Match a line, run an if statement, bash scripting

I am not really sure if this is already out there but I am having some trouble trying to express what I want to be done in a search field.

Say I had a file like the following

foo1
foo2
foo3
barbarbar
barbarbar
barbarbar
foo4
foo5
barbarbar
barbarbar
barbarbar
foo6
foo7

I want to only get the fields that have something other than "foo#" after a "foo#". I also want the "foo#" to be printed if it does have barbarbar after it and everthing that until the next "foo#". An example output would be below.

foo3
barbarbar
barbarbar
barbarbar

foo5
barbarbar
barbarbar
barbarbar

Upvotes: 0

Views: 44

Answers (2)

glenn jackman
glenn jackman

Reputation: 246774

I don't normally like to post answers to questions that "haven't tried", but I've got some time on my hands. I like to use awk for stuff like this:

The "state machine" approach:

awk '
    /foo/ && afterfoo != "" { print currentfoo; print afterfoo; afterfoo = "" }
    /foo/  { currentfoo = $0 }
    !/foo/ { afterfoo = afterfoo $0 "\n" }
    END    { if (afterfoo != "") {print currentfoo; print afterfoo} }
' file

The "reverse-process-reverse" approach:

tac file | awk '
    !/foo/ { print; seenfoo = 0 }
    /foo/ && !seenfoo++
' | tac

Upvotes: 1

Aaron
Aaron

Reputation: 24802

It looks like this sed command will work :

sed -n '/^foo[0-9]$/{N;:l;/\nfoo[0-9]$/{D;bl};p;b};p'

I honestly regret trying to do that with sed though, the result is hardly comprehensible.

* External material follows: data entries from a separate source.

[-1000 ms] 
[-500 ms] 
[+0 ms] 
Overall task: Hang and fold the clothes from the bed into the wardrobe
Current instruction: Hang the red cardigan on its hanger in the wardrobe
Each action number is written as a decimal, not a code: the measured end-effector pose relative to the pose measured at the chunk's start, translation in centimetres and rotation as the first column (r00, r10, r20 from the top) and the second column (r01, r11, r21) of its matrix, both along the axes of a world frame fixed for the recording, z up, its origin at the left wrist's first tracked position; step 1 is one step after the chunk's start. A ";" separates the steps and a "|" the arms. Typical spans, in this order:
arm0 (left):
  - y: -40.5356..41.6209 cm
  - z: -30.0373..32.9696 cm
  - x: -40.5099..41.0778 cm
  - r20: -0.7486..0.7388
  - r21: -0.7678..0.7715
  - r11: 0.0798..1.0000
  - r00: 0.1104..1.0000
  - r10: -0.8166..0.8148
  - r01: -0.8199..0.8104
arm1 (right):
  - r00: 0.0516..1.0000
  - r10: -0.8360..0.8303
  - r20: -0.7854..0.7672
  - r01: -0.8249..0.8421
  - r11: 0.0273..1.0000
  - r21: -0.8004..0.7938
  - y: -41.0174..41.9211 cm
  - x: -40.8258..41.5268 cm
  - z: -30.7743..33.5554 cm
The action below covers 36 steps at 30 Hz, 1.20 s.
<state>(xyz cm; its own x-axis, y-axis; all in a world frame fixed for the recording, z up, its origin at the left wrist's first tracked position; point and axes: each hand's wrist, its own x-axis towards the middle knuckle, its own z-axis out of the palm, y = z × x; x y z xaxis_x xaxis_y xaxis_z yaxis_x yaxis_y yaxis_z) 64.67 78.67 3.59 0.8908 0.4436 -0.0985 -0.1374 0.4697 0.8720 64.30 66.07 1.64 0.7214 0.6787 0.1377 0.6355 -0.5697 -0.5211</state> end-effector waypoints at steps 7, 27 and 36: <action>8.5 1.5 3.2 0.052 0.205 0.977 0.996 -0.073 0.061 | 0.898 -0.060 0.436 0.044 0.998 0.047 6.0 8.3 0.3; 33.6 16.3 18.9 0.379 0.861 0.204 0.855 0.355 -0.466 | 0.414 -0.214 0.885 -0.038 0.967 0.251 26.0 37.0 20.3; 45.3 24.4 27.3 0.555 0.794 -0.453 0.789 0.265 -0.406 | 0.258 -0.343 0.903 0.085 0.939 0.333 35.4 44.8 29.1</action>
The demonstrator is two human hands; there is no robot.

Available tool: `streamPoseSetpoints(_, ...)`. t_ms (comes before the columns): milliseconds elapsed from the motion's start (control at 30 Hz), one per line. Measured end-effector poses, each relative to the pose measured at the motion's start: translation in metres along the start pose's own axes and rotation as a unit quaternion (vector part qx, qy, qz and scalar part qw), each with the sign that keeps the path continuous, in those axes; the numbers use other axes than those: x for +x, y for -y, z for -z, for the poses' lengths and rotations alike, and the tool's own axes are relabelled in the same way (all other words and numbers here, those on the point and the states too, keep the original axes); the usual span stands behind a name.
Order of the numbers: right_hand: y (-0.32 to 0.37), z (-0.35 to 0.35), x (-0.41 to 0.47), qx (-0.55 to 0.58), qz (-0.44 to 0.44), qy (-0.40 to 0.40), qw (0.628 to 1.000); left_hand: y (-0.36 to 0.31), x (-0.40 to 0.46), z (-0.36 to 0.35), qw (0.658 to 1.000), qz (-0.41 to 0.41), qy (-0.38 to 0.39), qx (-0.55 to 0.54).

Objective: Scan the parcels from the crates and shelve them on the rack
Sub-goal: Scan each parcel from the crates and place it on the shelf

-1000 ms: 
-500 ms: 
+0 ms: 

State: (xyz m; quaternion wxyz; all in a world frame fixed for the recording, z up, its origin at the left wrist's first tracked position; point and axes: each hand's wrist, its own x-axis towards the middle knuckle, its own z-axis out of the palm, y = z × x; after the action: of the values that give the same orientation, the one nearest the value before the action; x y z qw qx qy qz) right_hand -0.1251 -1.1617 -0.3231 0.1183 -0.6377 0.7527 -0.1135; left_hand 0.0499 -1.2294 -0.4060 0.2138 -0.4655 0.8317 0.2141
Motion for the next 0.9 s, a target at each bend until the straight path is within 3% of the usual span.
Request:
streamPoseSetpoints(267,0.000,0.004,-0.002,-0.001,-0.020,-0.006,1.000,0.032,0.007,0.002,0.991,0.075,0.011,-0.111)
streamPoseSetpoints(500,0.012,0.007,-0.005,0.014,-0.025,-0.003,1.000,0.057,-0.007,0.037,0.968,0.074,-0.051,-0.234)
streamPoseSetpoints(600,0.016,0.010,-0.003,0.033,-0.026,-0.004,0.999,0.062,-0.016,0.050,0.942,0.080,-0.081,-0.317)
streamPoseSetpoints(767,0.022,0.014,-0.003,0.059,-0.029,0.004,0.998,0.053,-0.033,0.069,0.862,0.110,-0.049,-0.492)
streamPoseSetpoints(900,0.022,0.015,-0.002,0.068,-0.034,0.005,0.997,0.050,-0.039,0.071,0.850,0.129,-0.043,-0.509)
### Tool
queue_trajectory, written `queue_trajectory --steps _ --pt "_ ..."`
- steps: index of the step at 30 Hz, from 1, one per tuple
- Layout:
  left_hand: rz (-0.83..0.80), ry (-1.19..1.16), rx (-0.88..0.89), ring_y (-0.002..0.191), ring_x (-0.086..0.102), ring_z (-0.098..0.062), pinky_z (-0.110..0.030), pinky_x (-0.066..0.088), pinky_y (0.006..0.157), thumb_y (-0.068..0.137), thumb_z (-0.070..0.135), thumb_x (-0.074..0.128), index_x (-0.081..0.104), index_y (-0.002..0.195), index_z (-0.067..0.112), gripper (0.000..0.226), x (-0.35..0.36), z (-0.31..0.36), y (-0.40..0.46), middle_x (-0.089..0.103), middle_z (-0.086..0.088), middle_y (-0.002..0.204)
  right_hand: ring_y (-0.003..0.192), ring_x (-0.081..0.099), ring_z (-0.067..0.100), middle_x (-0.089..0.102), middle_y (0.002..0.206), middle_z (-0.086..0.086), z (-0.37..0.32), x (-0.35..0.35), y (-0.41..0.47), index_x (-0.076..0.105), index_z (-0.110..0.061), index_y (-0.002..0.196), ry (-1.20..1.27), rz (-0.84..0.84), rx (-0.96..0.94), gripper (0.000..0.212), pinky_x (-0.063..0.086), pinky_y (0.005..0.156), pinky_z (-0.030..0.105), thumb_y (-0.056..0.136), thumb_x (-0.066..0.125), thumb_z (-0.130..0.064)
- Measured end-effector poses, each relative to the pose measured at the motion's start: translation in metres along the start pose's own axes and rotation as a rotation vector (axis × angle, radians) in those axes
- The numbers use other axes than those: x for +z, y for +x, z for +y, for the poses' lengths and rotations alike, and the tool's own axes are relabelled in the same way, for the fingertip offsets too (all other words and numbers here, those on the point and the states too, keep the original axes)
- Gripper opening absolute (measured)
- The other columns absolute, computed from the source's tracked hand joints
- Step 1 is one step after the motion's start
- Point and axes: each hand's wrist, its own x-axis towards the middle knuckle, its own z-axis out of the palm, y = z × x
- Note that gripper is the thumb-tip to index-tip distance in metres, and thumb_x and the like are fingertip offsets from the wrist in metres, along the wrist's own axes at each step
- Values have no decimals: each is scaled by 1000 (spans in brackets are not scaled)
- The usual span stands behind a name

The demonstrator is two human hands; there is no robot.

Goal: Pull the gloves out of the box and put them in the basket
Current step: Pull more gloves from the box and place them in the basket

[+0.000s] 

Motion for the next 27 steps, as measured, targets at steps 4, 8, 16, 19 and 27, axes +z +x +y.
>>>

/^foo[0-9]$/{     # if a line matches fooX
    N                # retrieve another line
    :l               # we'll jump to here later ; label l
    /\nfoo[0-9]$/{   # if the following line matches fooX too
        D                # discard the first line and consume another one
        bl               # jump back to l
    }                # at this point we have a fooX line followed by a non-fooX line
    p                # print what we've matched
    b                # stop processing this line (jump to the end of the script)
}                 # reached when the first line read doesn't match fooX
p                 # print the line

Edit : now that I've laid it out this way, I notice that the p;b part can be removed since it will behave the same by reaching the last p. If I was the poor soul having to maintain this, I think I'd rather have it there though.